7. Co-Create Your Own Utopian Garden

Utopian Garden at Tacoma Armory, by flora&faunavisions, Washington, US

If you’re green-fingered and in the Tacoma area, be sure to swing by Utopian Garden, a 45-minute ‘edutainment’ experience for all ages that takes visitors on an immersive journey where they’re given the chance to co-create their own garden state with other attendees using state-of-the-art projection mapping and interactive, sensor-based tech. Keen to stimulate all of the senses, the experience puts visitors at the interaction of art, science and nature, taking inspiration from the likes of Ada Lovelace, Carl Linnaeus and Claude Monet and with a bespoke score and responsive sound design.
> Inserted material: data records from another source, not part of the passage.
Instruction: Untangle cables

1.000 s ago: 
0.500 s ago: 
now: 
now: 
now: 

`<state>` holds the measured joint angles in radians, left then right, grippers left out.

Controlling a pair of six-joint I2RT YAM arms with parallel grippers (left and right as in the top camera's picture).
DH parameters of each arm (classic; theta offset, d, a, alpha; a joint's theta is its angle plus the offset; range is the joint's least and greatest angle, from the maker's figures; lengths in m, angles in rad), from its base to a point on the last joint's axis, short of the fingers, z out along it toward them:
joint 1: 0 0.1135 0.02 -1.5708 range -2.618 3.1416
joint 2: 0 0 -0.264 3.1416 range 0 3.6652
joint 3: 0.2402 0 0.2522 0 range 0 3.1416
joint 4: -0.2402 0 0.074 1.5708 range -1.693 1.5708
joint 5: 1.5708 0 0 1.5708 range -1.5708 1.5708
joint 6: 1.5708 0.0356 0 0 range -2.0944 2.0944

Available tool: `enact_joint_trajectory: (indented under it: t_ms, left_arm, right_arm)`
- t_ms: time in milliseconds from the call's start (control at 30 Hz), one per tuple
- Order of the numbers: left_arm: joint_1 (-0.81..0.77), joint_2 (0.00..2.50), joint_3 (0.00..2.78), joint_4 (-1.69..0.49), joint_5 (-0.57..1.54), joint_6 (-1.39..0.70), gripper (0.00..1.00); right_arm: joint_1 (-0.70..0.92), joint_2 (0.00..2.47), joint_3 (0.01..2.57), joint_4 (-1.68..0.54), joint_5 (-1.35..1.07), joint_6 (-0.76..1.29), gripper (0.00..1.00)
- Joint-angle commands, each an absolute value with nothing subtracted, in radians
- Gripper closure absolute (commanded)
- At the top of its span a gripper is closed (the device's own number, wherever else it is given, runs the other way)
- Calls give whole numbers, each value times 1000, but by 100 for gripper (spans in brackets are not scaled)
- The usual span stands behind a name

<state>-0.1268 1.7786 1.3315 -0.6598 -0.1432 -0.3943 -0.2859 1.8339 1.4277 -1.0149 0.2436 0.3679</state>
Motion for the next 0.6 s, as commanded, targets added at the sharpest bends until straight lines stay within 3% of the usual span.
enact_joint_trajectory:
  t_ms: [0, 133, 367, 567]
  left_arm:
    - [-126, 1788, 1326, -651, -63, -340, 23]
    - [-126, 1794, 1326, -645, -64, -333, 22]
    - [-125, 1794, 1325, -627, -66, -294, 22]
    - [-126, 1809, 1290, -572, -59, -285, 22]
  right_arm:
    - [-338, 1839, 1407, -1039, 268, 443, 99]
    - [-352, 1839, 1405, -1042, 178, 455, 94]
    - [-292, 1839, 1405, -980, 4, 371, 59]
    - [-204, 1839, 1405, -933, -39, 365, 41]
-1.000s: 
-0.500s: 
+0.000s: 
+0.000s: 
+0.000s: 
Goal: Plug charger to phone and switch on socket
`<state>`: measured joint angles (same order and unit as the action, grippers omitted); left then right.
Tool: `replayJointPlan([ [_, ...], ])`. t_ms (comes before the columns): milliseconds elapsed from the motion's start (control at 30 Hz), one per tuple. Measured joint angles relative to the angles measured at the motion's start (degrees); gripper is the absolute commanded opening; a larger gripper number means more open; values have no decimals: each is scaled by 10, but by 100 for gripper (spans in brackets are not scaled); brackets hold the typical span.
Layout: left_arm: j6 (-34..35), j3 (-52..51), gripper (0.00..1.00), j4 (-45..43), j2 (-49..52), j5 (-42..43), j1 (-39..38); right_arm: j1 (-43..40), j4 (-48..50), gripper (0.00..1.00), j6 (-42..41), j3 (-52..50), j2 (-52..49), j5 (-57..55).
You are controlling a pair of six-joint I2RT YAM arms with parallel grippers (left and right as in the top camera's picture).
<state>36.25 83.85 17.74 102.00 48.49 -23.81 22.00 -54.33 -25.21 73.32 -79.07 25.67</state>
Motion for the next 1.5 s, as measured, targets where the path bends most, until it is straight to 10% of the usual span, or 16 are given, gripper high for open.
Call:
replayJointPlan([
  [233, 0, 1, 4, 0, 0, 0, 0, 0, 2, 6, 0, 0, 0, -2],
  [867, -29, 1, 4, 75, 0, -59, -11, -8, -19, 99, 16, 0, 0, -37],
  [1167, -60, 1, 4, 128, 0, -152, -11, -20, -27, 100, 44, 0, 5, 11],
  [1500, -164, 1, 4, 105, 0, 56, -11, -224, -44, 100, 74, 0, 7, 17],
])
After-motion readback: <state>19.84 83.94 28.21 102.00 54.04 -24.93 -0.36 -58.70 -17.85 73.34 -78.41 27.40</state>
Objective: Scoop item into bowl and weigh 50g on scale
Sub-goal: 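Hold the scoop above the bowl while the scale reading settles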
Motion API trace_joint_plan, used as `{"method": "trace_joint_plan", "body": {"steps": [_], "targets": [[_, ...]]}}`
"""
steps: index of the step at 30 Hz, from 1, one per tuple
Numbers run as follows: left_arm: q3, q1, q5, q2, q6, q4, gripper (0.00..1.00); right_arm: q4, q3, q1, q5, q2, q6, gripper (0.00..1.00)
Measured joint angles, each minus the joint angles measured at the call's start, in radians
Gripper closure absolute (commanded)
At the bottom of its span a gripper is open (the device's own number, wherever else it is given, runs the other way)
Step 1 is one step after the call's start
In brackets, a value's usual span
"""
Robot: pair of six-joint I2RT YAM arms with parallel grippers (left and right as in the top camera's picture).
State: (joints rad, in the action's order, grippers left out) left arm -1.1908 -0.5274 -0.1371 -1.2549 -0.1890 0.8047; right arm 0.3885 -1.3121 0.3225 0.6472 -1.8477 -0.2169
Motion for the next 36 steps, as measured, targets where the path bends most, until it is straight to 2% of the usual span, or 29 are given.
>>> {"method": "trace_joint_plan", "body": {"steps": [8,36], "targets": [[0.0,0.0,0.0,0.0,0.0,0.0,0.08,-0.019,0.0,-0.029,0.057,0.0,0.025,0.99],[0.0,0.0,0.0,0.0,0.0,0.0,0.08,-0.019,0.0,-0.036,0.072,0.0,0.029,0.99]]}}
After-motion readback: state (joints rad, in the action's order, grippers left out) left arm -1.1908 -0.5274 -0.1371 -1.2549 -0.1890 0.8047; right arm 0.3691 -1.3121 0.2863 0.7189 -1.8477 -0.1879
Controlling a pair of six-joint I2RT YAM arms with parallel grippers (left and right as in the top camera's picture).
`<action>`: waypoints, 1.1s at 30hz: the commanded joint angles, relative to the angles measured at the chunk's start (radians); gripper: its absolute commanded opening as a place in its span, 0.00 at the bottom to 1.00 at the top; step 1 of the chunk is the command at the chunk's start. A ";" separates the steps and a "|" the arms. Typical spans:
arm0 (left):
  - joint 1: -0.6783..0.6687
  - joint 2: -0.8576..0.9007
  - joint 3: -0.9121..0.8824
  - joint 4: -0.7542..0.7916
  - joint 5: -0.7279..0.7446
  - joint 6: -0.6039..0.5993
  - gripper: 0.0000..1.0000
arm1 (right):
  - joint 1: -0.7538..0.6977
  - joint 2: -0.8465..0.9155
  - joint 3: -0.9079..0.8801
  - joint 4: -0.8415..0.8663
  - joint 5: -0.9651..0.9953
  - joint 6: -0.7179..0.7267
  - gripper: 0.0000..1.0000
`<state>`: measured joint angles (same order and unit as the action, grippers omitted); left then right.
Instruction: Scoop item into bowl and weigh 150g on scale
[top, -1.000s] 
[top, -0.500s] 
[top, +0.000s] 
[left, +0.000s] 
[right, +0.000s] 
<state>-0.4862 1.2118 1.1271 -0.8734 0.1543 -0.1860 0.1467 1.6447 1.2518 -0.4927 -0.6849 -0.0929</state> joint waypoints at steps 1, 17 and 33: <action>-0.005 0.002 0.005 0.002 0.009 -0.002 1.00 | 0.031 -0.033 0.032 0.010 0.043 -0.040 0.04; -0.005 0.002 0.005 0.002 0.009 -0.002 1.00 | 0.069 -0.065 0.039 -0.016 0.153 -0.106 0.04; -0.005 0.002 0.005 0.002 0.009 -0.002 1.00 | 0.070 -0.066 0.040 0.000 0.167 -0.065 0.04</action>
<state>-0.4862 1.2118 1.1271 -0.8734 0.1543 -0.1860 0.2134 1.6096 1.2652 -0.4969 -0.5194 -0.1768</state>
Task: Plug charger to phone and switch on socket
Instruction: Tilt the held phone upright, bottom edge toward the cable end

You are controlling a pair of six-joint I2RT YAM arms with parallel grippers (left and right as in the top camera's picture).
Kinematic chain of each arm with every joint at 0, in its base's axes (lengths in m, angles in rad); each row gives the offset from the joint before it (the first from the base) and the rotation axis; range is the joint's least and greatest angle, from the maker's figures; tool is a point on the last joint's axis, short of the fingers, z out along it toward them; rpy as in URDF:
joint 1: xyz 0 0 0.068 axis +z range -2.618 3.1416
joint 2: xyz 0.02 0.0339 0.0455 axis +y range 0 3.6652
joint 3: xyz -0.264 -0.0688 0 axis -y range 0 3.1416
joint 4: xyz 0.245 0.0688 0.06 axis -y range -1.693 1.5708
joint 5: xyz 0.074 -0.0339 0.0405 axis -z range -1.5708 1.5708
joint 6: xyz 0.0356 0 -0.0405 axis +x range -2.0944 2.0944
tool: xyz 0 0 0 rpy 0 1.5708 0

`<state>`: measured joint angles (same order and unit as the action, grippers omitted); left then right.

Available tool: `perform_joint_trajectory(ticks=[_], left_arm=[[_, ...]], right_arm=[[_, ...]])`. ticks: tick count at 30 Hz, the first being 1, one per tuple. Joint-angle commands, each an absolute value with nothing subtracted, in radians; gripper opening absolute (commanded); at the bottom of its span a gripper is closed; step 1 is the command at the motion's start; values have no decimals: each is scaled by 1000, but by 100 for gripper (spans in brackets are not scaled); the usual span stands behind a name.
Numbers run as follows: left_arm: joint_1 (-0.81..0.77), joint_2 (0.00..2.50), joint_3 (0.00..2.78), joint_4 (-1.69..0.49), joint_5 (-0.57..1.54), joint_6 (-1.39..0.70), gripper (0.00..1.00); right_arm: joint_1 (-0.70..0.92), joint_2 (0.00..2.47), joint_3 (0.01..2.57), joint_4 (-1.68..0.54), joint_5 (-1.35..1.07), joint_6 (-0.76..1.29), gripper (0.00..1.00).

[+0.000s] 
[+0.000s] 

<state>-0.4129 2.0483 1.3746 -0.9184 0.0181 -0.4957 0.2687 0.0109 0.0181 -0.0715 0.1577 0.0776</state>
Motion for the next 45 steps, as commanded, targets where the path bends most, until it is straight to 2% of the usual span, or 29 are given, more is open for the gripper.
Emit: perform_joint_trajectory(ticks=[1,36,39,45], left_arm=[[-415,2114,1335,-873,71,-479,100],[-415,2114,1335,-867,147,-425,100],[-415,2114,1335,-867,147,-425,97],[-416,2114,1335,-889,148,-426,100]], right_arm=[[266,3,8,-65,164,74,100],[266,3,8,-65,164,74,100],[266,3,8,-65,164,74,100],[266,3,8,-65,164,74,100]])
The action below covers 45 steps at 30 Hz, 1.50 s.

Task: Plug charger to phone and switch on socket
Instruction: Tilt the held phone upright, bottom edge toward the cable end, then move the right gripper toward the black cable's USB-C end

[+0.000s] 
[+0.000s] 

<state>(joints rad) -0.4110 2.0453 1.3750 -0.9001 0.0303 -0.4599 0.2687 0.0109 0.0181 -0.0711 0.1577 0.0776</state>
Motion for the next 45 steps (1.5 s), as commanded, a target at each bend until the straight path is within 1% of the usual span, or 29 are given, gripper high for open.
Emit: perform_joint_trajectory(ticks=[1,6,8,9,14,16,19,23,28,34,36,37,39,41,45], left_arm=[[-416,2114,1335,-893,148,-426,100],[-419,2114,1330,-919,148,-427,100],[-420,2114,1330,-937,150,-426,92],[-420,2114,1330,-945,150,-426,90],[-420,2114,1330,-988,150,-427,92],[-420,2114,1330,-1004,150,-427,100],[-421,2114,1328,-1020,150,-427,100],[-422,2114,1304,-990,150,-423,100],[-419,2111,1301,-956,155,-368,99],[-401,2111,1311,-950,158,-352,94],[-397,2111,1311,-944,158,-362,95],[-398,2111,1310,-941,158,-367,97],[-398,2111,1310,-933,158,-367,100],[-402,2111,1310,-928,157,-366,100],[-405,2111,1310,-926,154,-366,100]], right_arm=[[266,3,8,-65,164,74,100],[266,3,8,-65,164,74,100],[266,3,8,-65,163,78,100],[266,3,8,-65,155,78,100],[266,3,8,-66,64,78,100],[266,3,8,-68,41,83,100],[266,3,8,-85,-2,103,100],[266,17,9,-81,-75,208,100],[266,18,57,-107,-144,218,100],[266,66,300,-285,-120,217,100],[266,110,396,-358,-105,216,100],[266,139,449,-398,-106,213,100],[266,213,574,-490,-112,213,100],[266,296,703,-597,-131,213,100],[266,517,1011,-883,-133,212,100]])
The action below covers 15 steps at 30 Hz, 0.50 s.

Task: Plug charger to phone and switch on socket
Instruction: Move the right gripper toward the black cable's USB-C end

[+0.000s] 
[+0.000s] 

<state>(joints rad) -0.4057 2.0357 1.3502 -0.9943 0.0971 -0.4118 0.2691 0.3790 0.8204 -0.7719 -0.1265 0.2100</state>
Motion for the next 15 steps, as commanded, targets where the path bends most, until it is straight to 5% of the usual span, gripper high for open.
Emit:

Taking place at the Tacoma Armory, Utopian Garden, which follows a guided three-part storyline with a big reveal at the end, is the brainchild of Berlin design studio flora&faunavisions, creators of ‘Da Vinci: the Immersive Experience’. “Utopian Garden invites visitors to embrace the hopeful, playful aspects of our connection with nature,” the firm’s co-founder, Leigh Sachwitz, said. “We want to highlight imagination and inspiration, giving participants the opportunity to reconnect with the natural world and each other by exploring the concept of utopia.” Following its Tacoma run the show will tour the globe.